So, we did what every sane newly-formed couple does: lived in extremely close conditions out of my Subaru for three months and slowly made our way west. We stopped through several National Parks and sought out free campsites on US Forest Service / BLM land. We took things slowly, of course - I mean, it took us a whole month to get from North Carolina to Texas. By the time we left Arizona at the end of the second month of our road trip, he had met about 90% of my family. He had a perfect opportunity to jump ship during the third month when one of his best friends, Chase, joined us in Utah and Idaho, but he stayed with me. He claimed he was still having fun, but I was suspicious that he was just too kind to let me down.

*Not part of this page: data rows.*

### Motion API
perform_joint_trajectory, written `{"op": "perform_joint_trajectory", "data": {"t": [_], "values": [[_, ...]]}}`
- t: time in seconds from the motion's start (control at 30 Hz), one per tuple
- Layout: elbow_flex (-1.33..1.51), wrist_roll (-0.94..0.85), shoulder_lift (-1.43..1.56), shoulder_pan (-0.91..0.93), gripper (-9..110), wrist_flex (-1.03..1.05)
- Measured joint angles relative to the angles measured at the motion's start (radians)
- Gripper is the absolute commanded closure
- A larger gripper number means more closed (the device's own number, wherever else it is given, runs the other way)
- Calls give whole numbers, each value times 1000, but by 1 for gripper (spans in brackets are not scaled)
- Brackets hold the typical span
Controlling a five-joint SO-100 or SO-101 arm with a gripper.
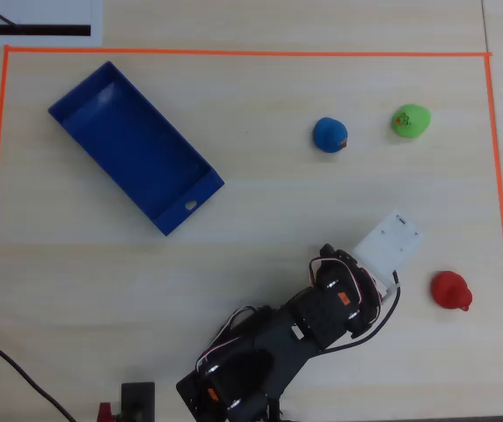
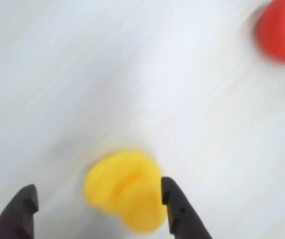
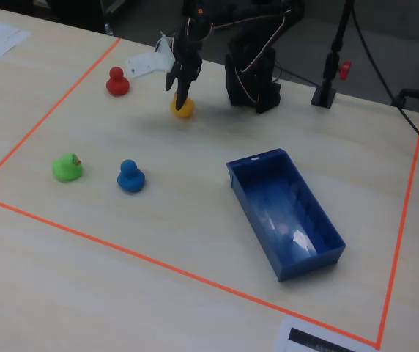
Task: Grasp yellow duck and put it into box.
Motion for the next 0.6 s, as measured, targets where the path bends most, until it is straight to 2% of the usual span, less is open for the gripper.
{"op": "perform_joint_trajectory", "data": {"t": [0.2, 0.6], "values": [[-46, 74, 2, -32, 66, 193], [-121, 86, -98, -9, 66, 235]]}}
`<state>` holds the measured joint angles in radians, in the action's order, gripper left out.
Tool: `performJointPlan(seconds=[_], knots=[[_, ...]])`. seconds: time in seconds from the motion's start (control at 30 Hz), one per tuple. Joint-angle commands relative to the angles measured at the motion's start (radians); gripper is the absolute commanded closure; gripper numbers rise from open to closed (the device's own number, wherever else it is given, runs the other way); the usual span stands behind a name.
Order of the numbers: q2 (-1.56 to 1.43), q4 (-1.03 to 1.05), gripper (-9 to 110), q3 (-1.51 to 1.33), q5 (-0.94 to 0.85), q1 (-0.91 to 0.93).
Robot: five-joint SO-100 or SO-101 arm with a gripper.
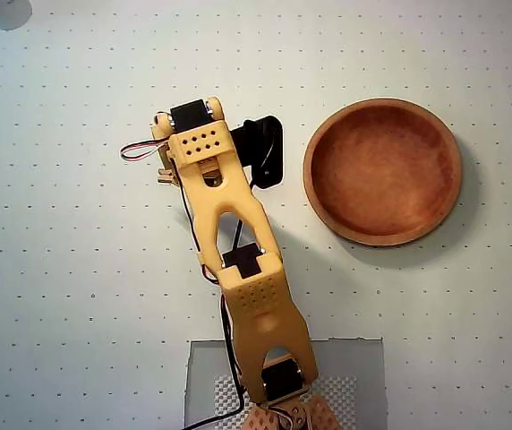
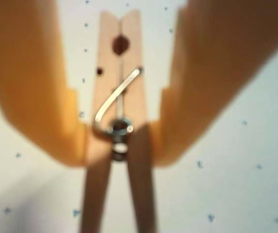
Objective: Grasp a clothespin and put it in the bowl.
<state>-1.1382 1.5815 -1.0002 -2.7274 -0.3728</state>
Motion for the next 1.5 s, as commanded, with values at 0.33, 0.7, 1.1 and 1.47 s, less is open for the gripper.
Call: performJointPlan(seconds=[0.33,0.7,1.1,1.47], knots=[[-0.580,0.152,104,-0.236,0.265,0.000],[-0.773,0.158,104,-0.362,0.396,0.163],[-0.611,0.156,104,-0.373,0.348,0.506],[-0.551,0.155,104,-0.370,0.364,0.623]])
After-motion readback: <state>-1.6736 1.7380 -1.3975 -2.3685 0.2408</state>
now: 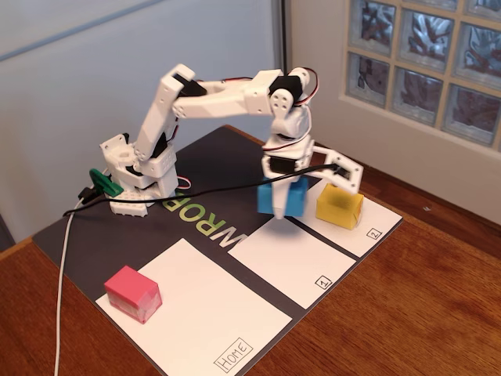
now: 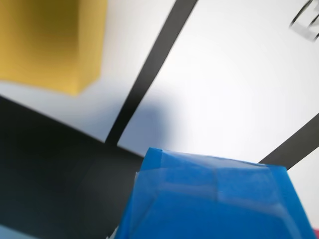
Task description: Move box blue to zone 1
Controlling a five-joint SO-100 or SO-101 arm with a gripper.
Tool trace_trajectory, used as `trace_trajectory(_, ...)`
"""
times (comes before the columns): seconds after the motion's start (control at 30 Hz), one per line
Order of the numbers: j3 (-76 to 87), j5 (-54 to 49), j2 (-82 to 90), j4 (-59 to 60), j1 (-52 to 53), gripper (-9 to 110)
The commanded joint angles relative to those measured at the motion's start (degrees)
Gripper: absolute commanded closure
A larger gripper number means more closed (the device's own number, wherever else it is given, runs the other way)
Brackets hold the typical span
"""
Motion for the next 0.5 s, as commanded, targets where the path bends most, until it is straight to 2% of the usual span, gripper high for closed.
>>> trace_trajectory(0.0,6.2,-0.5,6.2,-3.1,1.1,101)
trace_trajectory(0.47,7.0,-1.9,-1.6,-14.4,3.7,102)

The first date ended in Tillamook, Oregon, where we lived for a shorter amount of time than that first road trip.


Our second date took us from Oregon to Alaska, where we spent a season working on wildlife tour boats that dipped into Kenai Fjords National Park and sought out a number of ridiculously amazing marine life like humpback and orca whales.


Our third date covered the most amount of ground: Alaska back to the East Coast with a short detour to Texas. We played in Charleston, South Carolina for half a year before heading back west.


Our fourth date resulted in the longest pause between road trips, and saw us living in Washington for a year and a half. It was during this stretch that we decided we liked each other so much, we may as well get some tax benefits from it and make it government official.


We did take a fifth road trip this past fall from Washington down to my hometown in South Texas, where we are currently living. I even brought my mother on that date, as we had accumulated so much Facebook Marketplace furniture in Washington that a UHaul was required to tow down everything.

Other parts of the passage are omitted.